To see how LLMs can reduce harm by lowering transaction costs, it helps to define transaction costs. Economists describe them as the time, effort, and resources required to carry out the purchase or acquisition of goods and services—that is, the cost of effecting a transaction. Shopping malls, for instance, reduced transaction costs relative to the older model of traveling to scattered shops across a region. This reduction in transaction costs, all else equal, improves the consumer’s situation by freeing up resources that can be spent elsewhere on something more valuable to her.
What about harm? The standard view among moral philosophers is the counterfactual theory of harm. On this account, to harm someone is to make them worse off than they would have been otherwise. For example, stealing someone’s wallet harms them because it (presumably) leaves them worse off—poorer, more stressed—than they would have been had their wallet not been stolen. And so, the theft is a harm. As the moral philosopher Craig Purshouse explains:
In order to determine whether a particular course of conduct is ethically permissible it is important to have a concept of what it means to be harmed. The dominant theory of harm is the counterfactual account, most famously proposed by Joel Feinberg. This determines whether harm is caused by comparing what actually happened in a given situation with the ‘counterfacts’—i.e. what would have occurred had the putatively harmful conduct not taken place.
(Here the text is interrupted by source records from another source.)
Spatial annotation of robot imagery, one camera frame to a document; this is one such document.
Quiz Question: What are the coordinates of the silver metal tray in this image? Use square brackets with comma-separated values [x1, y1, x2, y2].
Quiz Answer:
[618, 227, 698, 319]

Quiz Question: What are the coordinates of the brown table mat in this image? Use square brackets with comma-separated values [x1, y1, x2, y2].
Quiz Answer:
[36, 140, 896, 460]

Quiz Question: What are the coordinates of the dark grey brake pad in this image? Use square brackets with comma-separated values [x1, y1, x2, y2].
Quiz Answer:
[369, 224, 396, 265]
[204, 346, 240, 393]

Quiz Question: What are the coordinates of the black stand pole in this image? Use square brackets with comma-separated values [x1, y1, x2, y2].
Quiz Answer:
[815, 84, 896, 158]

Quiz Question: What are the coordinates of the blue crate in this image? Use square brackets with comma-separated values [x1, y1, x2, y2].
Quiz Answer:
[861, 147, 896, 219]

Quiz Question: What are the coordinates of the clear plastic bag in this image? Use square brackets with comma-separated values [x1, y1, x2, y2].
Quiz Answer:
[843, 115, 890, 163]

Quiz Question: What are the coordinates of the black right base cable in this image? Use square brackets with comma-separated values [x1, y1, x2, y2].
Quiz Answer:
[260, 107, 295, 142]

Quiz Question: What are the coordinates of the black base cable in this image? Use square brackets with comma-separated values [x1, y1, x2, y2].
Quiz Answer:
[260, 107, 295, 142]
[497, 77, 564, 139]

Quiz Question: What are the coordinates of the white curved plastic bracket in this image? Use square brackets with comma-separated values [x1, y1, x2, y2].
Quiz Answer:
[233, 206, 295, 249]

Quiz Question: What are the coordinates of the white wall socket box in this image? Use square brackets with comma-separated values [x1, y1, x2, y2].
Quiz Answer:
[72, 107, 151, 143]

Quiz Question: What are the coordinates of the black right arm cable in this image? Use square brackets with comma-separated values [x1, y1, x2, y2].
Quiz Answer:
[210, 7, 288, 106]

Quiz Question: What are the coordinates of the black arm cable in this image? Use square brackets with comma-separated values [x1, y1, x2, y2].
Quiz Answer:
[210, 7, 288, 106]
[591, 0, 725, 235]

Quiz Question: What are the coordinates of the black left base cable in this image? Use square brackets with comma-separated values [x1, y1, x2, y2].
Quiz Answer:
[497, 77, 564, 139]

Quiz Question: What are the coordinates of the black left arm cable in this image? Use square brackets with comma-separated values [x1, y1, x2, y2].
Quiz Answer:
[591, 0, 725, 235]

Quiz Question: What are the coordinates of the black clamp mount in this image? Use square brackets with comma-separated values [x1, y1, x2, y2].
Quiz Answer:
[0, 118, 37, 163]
So, with a handle on transaction costs and the counterfactual theory of harm, here are a few examples of how LLMs can reduce harm by lowering transaction costs:
Translating legalese: LLMs can rephrase the complex language of a bill into relatively accessible, layperson-friendly terms. While not a substitute for a lawyer, this can be a lifeline for someone without legal training who needs basic understanding. This reduces the cost (in time, energy, and stress) of digesting complicated information. To be fair: LLMs aren’t perfect here, but they compensate with near-perfect availability, speed, and a low cost of access. (Prompting LLMs is a skill—yes—but easier to learn than legal jargon.)
Surfacing relevant information: LLMs can scan a vast quantity of material and highlight relevant bits for a report or survey. For instance, journaling becomes more valuable when you can feed your journal to an LLM and ask it about trends, patterns, and key passages. Unlike simple keyword searches, LLMs can (at least to some degree) understand context, emotion, and narrative arcs. That’s a substantial reduction in search costs.
Drafting literature reviews: LLMs can produce rough-draft literature reviews on specific topics—something like a custom Wikipedia page—without the user having to sift through countless academic articles. This reduces the burden of compiling information and lets users focus on higher-priority tasks.
Devising a recipe from the fridge’s leftovers: LLMs can generate a recipe from a list of whatever ingredients are sitting around in your fridge or pantry. This reduces the transaction costs of having to figure out what to cook. Instead of spending time Googling ideas or defaulting to takeout (which carries its own costs in money, time, and health), the user can offload the mental labor to the LLM. The result may not win a culinary award, but it’s fast, functional, and typically good enough to avoid wasting food or ordering out.
LLMs make (sometimes silly) mistakes. Sometimes they are shallow and hallucinate. However, they continue to improve. They’re available nearly all the time, relatively affordable (for now), and easy to use. Their ability to reduce transaction costs in a wide range of cases—and thereby reduce harm—is underappreciated.